START Recorded information

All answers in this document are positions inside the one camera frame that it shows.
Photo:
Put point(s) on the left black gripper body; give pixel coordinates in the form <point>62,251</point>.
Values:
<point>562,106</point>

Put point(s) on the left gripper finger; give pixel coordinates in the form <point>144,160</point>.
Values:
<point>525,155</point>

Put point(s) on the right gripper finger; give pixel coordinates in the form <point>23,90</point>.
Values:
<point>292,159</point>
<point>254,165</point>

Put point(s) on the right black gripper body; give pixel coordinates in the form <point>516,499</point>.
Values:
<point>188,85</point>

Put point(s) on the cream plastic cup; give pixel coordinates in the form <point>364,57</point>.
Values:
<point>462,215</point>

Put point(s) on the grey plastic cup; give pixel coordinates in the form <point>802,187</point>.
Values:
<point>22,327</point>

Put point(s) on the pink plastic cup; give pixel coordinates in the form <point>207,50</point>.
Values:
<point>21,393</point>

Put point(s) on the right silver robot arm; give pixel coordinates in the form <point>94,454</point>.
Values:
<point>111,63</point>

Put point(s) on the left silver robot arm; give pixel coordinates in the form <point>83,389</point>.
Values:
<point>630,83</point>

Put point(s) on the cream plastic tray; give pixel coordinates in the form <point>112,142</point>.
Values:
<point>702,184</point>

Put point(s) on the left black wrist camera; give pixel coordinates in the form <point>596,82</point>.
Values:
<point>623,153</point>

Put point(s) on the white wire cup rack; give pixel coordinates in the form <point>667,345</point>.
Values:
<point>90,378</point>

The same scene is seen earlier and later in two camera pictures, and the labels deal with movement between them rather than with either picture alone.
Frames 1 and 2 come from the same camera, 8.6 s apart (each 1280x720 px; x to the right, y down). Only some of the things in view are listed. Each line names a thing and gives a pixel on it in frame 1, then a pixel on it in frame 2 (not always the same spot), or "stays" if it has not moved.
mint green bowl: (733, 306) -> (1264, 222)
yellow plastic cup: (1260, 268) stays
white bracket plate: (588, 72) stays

END Recorded information

### Work request:
Please copy each line above exactly as written.

### Answer below:
All answers in this document are positions inside the one camera frame that it shows.
Photo:
Put point(s) on the left black gripper body; give pixel coordinates in the form <point>62,251</point>.
Values:
<point>562,106</point>

Put point(s) on the left gripper finger; give pixel coordinates in the form <point>144,160</point>.
Values:
<point>525,155</point>

Put point(s) on the right gripper finger; give pixel coordinates in the form <point>23,90</point>.
Values:
<point>292,159</point>
<point>254,165</point>

Put point(s) on the right black gripper body; give pixel coordinates in the form <point>516,499</point>.
Values:
<point>188,85</point>

Put point(s) on the cream plastic cup; give pixel coordinates in the form <point>364,57</point>.
Values:
<point>462,215</point>

Put point(s) on the grey plastic cup; give pixel coordinates in the form <point>802,187</point>.
Values:
<point>22,327</point>

Put point(s) on the pink plastic cup; give pixel coordinates in the form <point>207,50</point>.
Values:
<point>21,393</point>

Put point(s) on the right silver robot arm; give pixel coordinates in the form <point>94,454</point>.
Values:
<point>111,63</point>

Put point(s) on the left silver robot arm; give pixel coordinates in the form <point>83,389</point>.
Values:
<point>630,83</point>

Put point(s) on the cream plastic tray; give pixel coordinates in the form <point>112,142</point>.
Values:
<point>702,184</point>

Put point(s) on the left black wrist camera; give pixel coordinates in the form <point>596,82</point>.
Values:
<point>623,153</point>

Put point(s) on the white wire cup rack; give pixel coordinates in the form <point>667,345</point>.
Values:
<point>90,378</point>

The same scene is seen earlier and later in two camera pictures, and the labels deal with movement between them rather than with either picture alone.
Frames 1 and 2 come from the same camera, 8.6 s apart (each 1280x720 px; x to the right, y down). Only some of the things in view are listed. Each line names a thing and gives a pixel on it in frame 1, then a pixel on it in frame 2 (not always the same spot), or "stays" if it has not moved.
mint green bowl: (733, 306) -> (1264, 222)
yellow plastic cup: (1260, 268) stays
white bracket plate: (588, 72) stays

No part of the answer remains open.